Columbia Journalism School Names 2022 Alumni Award Winners | Columbia Journalism School
Alumni winner headshots
(l-r) Malini Parthasarathy, '82 M.S.; Thomas Maier, '82 M.S.; Eric Marcus, '84 M.S.; Stuart Schear, '84 M.S.; Wendy Lu, '16 M.S., and Mukhtar Ibrahim, '17 M.S. Stabile

Columbia Journalism School Names 2022 Alumni Award Winners

Columbia Journalism School Office of Alumni and Development is proud to announce the recipients of the 2022 Alumni Awards.

The winners are Malini Parthasarathy, ‘82 M.S., chairperson of The Hindu Group Publishing Ltd.; Eric Marcus, ‘84 M.S., founder and host of the “Making Gay History” podcast; Stuart Schear, ‘84 M.S., vice president for Communications and Marketing at American Jewish World Service; and Thomas Maier, ‘82 M.S., investigative journalist at Newsday and author of several books of American history and biography. 

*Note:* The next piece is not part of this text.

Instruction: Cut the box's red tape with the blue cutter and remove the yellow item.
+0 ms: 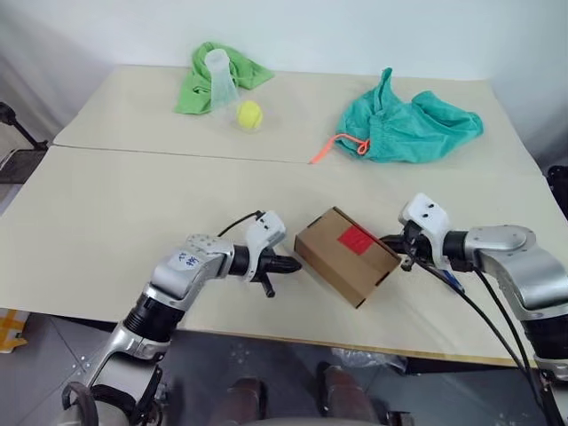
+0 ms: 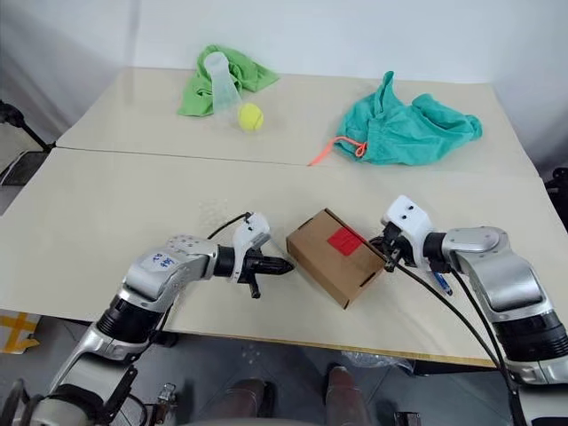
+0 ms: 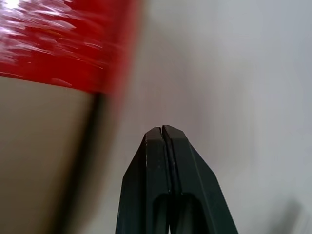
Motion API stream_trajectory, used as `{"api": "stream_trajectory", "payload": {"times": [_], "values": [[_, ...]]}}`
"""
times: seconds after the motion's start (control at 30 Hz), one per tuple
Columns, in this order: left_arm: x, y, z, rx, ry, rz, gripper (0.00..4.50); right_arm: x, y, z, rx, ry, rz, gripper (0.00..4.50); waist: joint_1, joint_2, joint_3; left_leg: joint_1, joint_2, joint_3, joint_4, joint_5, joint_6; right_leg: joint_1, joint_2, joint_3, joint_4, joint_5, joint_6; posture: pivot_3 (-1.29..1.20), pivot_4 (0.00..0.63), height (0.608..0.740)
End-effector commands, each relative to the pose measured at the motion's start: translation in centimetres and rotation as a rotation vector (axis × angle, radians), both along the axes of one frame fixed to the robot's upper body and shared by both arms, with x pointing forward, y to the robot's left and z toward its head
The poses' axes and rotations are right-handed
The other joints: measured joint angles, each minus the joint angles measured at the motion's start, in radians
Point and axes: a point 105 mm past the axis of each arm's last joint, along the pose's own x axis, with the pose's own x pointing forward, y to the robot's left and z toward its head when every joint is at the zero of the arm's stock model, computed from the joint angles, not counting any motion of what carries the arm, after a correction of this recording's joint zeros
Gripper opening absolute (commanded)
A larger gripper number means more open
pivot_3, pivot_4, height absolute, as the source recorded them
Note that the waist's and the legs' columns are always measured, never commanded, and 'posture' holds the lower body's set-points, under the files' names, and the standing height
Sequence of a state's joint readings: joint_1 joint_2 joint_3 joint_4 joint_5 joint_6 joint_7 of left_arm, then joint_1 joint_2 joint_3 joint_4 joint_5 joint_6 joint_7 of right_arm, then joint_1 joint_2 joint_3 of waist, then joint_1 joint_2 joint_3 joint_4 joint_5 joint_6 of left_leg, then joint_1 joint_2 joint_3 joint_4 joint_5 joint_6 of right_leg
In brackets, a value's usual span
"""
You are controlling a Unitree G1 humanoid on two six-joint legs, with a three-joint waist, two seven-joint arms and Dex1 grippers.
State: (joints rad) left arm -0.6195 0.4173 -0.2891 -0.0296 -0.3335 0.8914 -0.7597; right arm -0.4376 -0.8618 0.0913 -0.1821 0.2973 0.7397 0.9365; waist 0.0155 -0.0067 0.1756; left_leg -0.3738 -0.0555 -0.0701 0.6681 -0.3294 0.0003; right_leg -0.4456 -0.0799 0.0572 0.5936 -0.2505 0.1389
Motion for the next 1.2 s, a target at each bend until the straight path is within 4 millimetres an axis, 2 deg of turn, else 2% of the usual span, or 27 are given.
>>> {"api": "stream_trajectory", "payload": {"times": [0.03, 0.3, 0.53, 0.73, 0.87, 1.13, 1.2], "values": [[1.8, -0.1, 1.5, -0.028, -0.088, 0.052, 0.0, -1.4, 1.2, 0.6, -0.006, 0.021, 0.029, 0.04, 0.004, 0.0, 0.0, 0.0, 0.0, 0.0, 0.0, 0.0, 0.0, 0.0, 0.0, 0.0, 0.0, 0.0, 0.0, 0.0, 0.15, 0.74], [3.5, -1.0, 2.3, -0.036, -0.143, 0.042, 0.0, -2.7, 3.2, 0.2, 0.005, 0.062, 0.023, 0.04, 0.009, 0.0, 0.0, 0.0, 0.0, 0.0, 0.001, 0.0, 0.0, 0.0, 0.0, 0.0, 0.0, 0.0, 0.0, 0.0, 0.15, 0.74], [4.4, -2.0, 2.9, -0.045, -0.168, 0.013, 0.0, -1.9, 4.6, 0.6, 0.042, 0.027, -0.018, 0.04, 0.008, 0.0, 0.0, 0.0, -0.001, 0.0, 0.001, 0.0, 0.0, 0.0, 0.0, 0.0, 0.002, 0.0, 0.0, 0.0, 0.15, 0.74], [4.7, -2.2, 3.1, -0.045, -0.172, -0.003, 0.0, -1.3, 3.7, 0.5, 0.008, 0.005, -0.07, 0.04, 0.009, 0.0, 0.0, 0.0, -0.001, 0.0, 0.001, 0.0, 0.0, 0.0, 0.0, 0.0, 0.003, 0.0, 0.0, 0.0, 0.15, 0.74], [3.9, -1.6, 2.9, -0.028, -0.153, -0.039, 0.0, -1.0, 2.8, 0.7, -0.001, -0.005, -0.104, 0.04, 0.008, 0.0, 0.0, 0.0, -0.001, 0.0, 0.001, 0.0, 0.0, 0.0, 0.0, 0.0, 0.004, 0.0, 0.0, 0.0, 0.15, 0.74], [3.1, -1.5, 2.7, -0.014, -0.139, -0.064, 0.0, -1.9, 3.0, 1.0, -0.002, -0.001, -0.097, 0.04, 0.008, 0.0, 0.0, 0.0, -0.001, 0.0, 0.001, 0.0, 0.0, 0.0, 0.0, 0.0, 0.004, 0.0, 0.0, 0.0, 0.15, 0.74], [3.6, -1.0, 2.9, -0.011, -0.149, -0.034, 0.0, -1.2, 1.7, 1.1, -0.021, -0.038, -0.184, 0.04, 0.008, 0.0, 0.0, 0.0, -0.001, 0.0, 0.001, 0.0, 0.0, 0.0, 0.0, 0.0, 0.004, 0.0, 0.0, 0.0, 0.15, 0.74]]}}
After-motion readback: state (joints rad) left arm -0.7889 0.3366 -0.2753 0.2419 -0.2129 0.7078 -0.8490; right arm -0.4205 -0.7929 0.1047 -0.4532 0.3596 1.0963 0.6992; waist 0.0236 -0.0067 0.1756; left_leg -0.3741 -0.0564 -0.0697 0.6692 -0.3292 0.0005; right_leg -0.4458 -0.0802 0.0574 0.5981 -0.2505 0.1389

The winners of the First Decade Award, for graduates within the last 10 years, are Wendy Lu, ‘16 M.S., editor, reporter and producer at HuffPost and contributing writer at The New York Times, and Mukhtar Ibrahim, ‘17 M.S. Stabile, editor and executive director of Sahan Journal.

“The extraordinary contributions of these alumni cross an array of geographic, historical and cultural landscapes,” said Dean Coll of the winners. “They have enriched this craft with their leadership and helped forge a path for the future of our industry.” 

Each of the winners has demonstrated the qualities valued at the J-School: curiosity, persistence, creativity and adherence to the truth.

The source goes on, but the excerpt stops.